===== Data extract =====
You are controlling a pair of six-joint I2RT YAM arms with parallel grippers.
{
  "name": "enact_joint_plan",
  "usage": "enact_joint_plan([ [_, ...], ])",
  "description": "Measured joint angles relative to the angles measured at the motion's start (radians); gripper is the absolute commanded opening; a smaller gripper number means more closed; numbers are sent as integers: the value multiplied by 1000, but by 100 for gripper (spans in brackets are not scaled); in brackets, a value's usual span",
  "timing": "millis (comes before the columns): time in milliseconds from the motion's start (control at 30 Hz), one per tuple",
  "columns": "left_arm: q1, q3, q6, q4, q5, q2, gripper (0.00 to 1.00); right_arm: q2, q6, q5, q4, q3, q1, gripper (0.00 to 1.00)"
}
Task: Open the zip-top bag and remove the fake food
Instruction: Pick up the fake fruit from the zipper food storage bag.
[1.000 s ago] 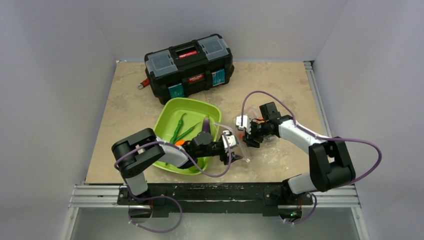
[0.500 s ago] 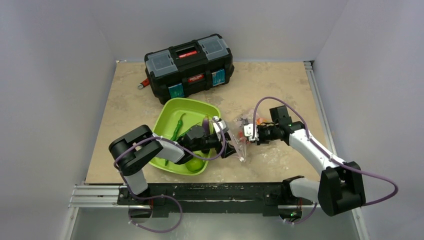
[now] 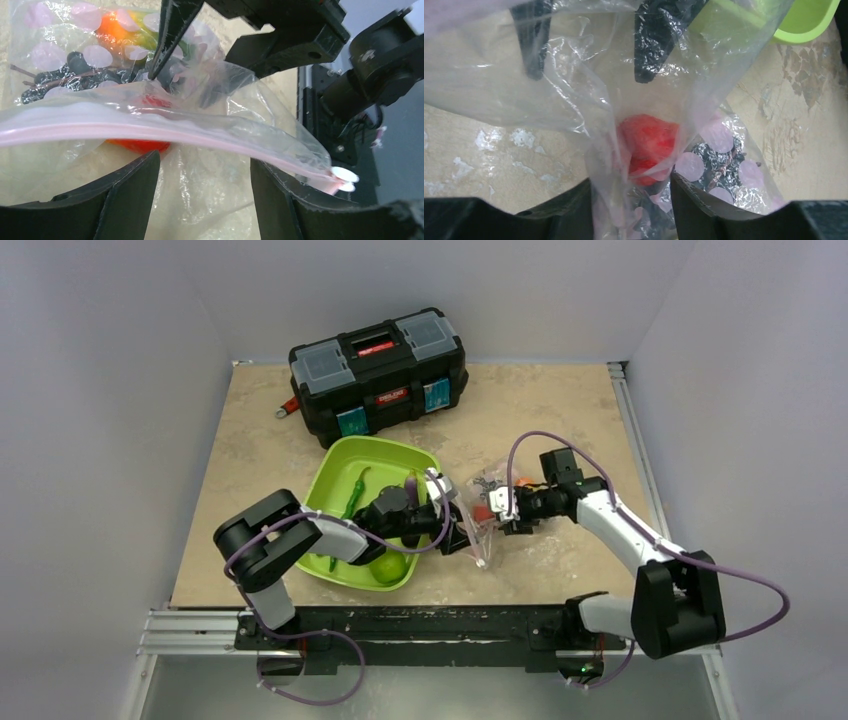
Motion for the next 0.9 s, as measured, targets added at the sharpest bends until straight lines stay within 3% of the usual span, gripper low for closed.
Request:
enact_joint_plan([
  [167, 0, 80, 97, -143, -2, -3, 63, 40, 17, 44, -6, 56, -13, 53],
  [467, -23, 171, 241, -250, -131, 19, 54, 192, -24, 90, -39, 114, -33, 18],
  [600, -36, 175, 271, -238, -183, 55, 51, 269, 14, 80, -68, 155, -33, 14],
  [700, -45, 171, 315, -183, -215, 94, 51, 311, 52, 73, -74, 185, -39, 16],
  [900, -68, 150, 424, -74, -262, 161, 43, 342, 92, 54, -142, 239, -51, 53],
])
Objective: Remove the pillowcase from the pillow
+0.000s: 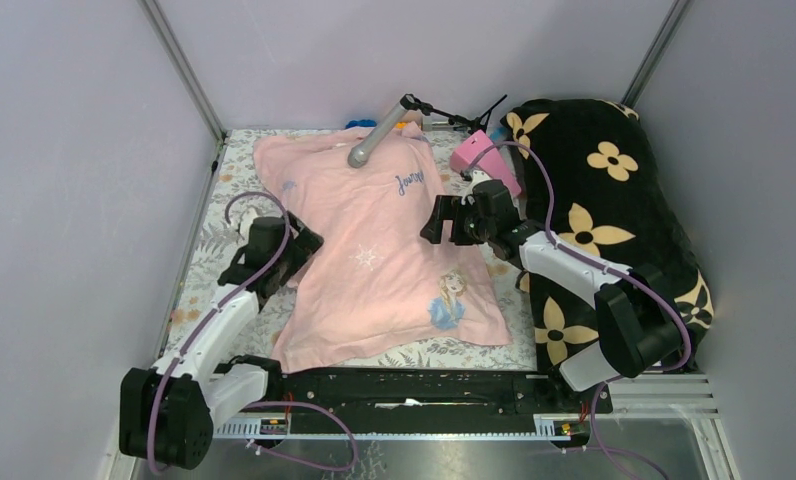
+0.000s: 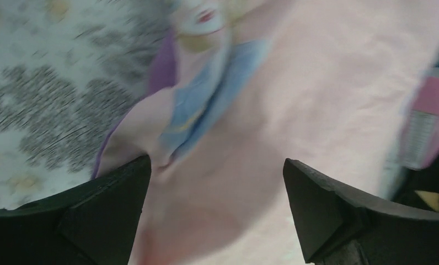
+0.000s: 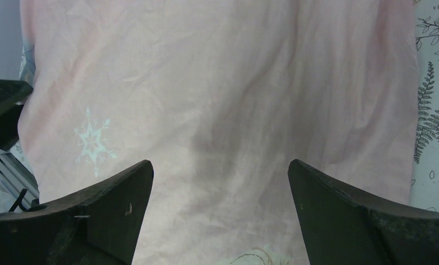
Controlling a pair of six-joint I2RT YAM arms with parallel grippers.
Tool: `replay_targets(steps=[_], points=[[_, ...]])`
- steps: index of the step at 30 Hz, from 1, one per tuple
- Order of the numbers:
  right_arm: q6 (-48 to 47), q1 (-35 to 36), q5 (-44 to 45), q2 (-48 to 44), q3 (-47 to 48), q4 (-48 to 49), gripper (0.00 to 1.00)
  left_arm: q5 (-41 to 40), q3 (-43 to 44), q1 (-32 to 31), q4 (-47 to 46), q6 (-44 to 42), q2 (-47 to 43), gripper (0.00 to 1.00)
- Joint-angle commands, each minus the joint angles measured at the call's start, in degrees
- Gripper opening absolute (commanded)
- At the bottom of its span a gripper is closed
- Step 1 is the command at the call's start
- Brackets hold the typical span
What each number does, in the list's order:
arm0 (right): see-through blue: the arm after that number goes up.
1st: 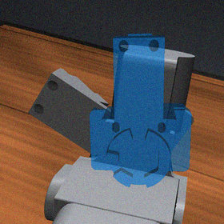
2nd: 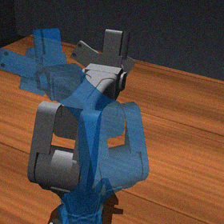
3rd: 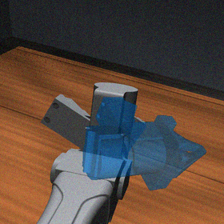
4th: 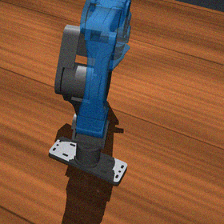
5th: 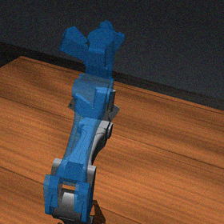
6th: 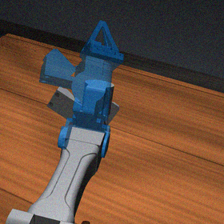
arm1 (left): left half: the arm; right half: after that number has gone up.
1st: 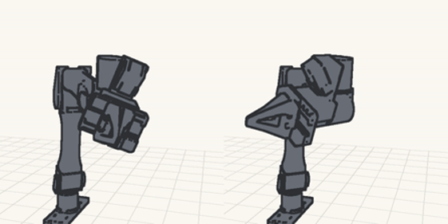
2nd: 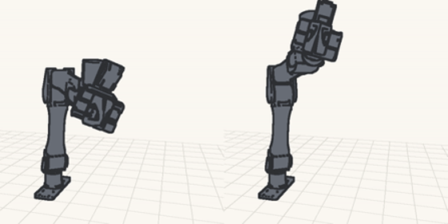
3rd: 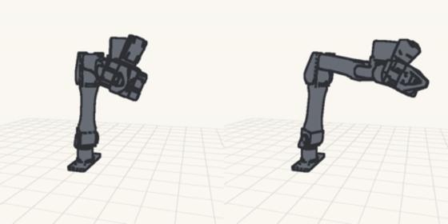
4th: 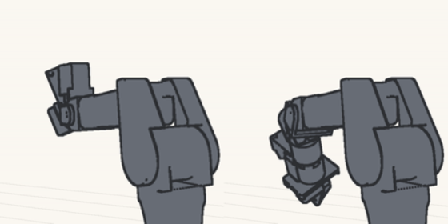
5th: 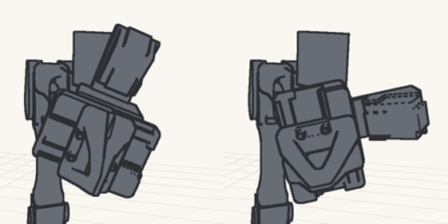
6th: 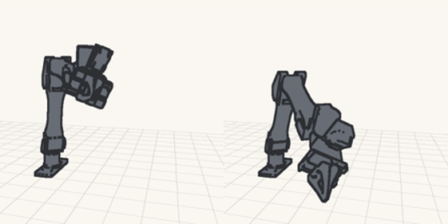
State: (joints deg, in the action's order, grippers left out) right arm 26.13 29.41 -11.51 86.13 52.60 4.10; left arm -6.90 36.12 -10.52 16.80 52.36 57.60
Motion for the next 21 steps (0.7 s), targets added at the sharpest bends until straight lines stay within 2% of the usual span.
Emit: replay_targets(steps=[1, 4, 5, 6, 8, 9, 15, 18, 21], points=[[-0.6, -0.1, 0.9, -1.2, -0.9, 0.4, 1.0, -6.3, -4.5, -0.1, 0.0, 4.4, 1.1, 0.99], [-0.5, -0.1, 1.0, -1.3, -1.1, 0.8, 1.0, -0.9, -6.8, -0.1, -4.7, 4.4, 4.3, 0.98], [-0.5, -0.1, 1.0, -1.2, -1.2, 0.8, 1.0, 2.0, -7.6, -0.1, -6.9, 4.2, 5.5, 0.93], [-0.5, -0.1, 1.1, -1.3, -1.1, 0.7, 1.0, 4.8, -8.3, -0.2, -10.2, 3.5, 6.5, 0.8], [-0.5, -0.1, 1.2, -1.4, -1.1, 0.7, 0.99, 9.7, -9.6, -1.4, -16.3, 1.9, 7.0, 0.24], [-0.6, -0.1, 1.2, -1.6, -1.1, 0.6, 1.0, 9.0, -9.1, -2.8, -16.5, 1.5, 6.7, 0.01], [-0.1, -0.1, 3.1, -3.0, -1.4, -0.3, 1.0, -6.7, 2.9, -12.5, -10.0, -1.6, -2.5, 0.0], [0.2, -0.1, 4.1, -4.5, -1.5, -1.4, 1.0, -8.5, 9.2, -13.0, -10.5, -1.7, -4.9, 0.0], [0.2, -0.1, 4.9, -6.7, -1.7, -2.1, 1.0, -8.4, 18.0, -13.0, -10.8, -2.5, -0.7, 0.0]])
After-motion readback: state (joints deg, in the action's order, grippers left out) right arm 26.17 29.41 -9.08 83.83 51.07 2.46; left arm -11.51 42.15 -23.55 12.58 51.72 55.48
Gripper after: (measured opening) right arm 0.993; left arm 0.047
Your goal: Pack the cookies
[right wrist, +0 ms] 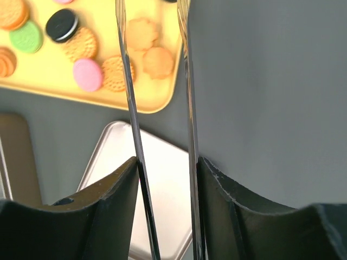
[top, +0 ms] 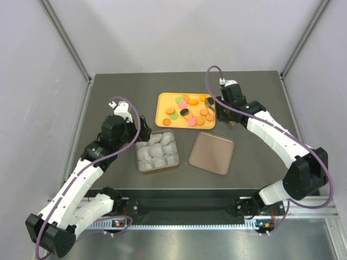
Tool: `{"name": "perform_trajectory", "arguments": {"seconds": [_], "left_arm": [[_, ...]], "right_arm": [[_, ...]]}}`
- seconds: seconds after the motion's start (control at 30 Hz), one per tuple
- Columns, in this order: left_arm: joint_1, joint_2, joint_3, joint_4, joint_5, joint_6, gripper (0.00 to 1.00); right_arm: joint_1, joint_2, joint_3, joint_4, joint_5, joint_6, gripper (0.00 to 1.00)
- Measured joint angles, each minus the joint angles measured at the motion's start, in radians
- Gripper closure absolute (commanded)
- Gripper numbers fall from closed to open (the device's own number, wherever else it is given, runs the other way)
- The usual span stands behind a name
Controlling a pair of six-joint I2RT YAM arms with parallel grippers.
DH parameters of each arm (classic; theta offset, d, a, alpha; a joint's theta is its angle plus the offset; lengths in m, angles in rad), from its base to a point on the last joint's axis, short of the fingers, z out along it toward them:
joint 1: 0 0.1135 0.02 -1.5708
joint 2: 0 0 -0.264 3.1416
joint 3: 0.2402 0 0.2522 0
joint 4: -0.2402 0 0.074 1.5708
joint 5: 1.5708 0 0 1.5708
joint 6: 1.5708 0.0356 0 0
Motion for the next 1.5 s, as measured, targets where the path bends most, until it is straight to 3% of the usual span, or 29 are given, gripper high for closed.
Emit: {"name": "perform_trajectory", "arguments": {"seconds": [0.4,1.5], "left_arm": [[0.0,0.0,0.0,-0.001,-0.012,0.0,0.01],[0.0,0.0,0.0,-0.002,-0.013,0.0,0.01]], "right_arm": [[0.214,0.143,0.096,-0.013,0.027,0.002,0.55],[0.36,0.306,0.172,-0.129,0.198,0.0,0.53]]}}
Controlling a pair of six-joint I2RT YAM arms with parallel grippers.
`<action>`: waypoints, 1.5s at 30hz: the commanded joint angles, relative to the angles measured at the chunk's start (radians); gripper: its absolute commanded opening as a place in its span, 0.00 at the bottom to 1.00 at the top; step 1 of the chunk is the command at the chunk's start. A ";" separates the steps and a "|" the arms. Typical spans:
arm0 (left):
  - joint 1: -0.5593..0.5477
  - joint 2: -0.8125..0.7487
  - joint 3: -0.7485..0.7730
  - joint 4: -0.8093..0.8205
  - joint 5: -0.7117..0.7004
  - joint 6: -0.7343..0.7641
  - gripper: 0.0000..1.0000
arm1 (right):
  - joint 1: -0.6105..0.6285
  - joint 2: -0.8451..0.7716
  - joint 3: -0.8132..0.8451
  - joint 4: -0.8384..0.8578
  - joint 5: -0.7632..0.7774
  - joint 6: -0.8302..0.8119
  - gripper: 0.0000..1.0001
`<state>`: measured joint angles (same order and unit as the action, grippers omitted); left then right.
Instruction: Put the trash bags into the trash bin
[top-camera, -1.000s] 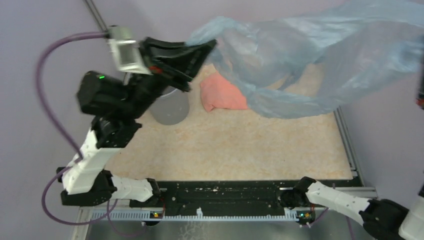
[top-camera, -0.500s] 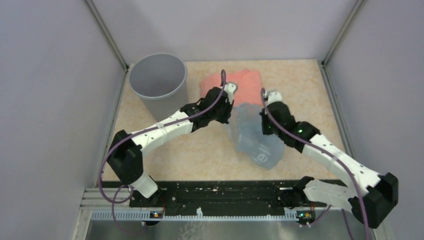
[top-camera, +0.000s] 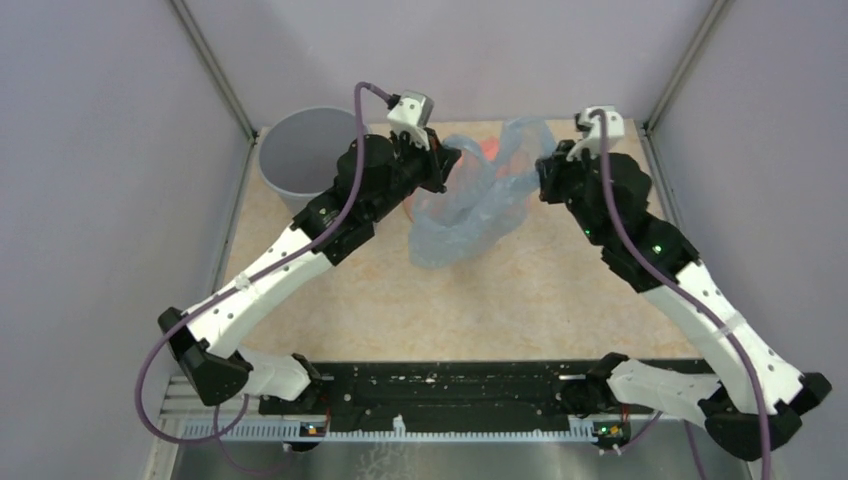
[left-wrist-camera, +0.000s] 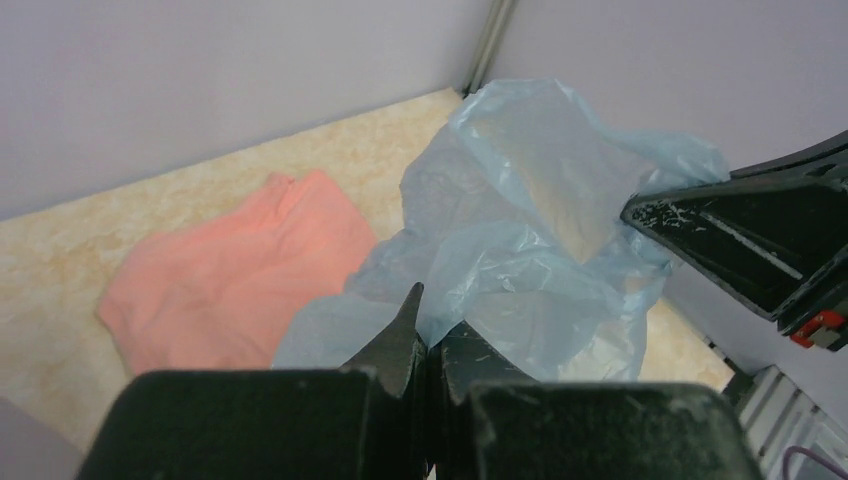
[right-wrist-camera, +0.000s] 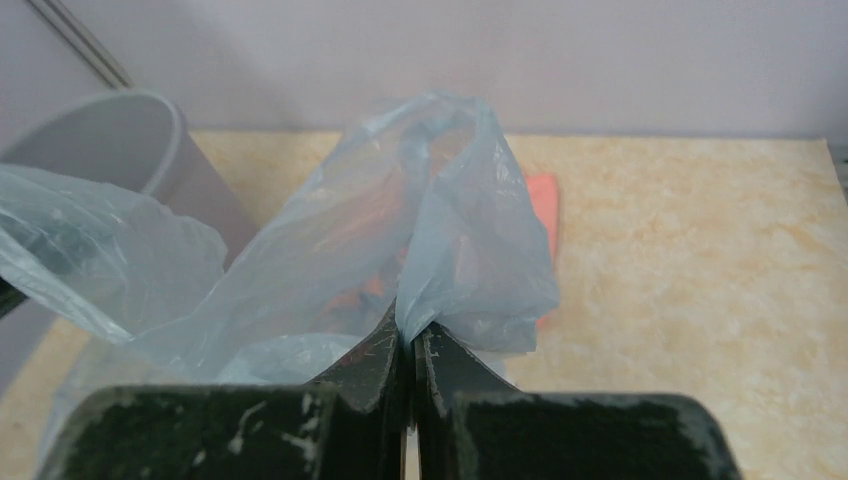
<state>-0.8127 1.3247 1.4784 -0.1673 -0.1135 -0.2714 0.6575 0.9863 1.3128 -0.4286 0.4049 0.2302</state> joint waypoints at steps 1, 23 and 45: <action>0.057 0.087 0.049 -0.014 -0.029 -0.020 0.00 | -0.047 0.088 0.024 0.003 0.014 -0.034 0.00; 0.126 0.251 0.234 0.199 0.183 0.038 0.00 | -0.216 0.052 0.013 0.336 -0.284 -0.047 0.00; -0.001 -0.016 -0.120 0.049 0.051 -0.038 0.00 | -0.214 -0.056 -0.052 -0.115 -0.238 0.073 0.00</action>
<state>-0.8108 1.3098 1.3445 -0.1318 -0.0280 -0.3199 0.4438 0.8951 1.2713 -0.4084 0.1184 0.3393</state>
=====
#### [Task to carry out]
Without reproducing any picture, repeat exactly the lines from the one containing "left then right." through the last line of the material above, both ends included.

#### [Exercise solution]
`<state>`: measured joint angles (same order and unit as the action, grippers omitted); left then right.
Instruction: Put the trash bags into the trash bin
[top-camera, -1.000s] 
[top-camera, -0.500s] 
[top-camera, +0.000s] 
[left-wrist-camera, +0.000s] 
[right-wrist-camera, +0.000s] 
<state>-0.8127 1.3247 1.4784 -0.1673 -0.1135 -0.2714 0.6575 0.9863 1.3128 -0.4286 0.4049 0.2302</state> joint waypoints at steps 1, 23 and 45: <action>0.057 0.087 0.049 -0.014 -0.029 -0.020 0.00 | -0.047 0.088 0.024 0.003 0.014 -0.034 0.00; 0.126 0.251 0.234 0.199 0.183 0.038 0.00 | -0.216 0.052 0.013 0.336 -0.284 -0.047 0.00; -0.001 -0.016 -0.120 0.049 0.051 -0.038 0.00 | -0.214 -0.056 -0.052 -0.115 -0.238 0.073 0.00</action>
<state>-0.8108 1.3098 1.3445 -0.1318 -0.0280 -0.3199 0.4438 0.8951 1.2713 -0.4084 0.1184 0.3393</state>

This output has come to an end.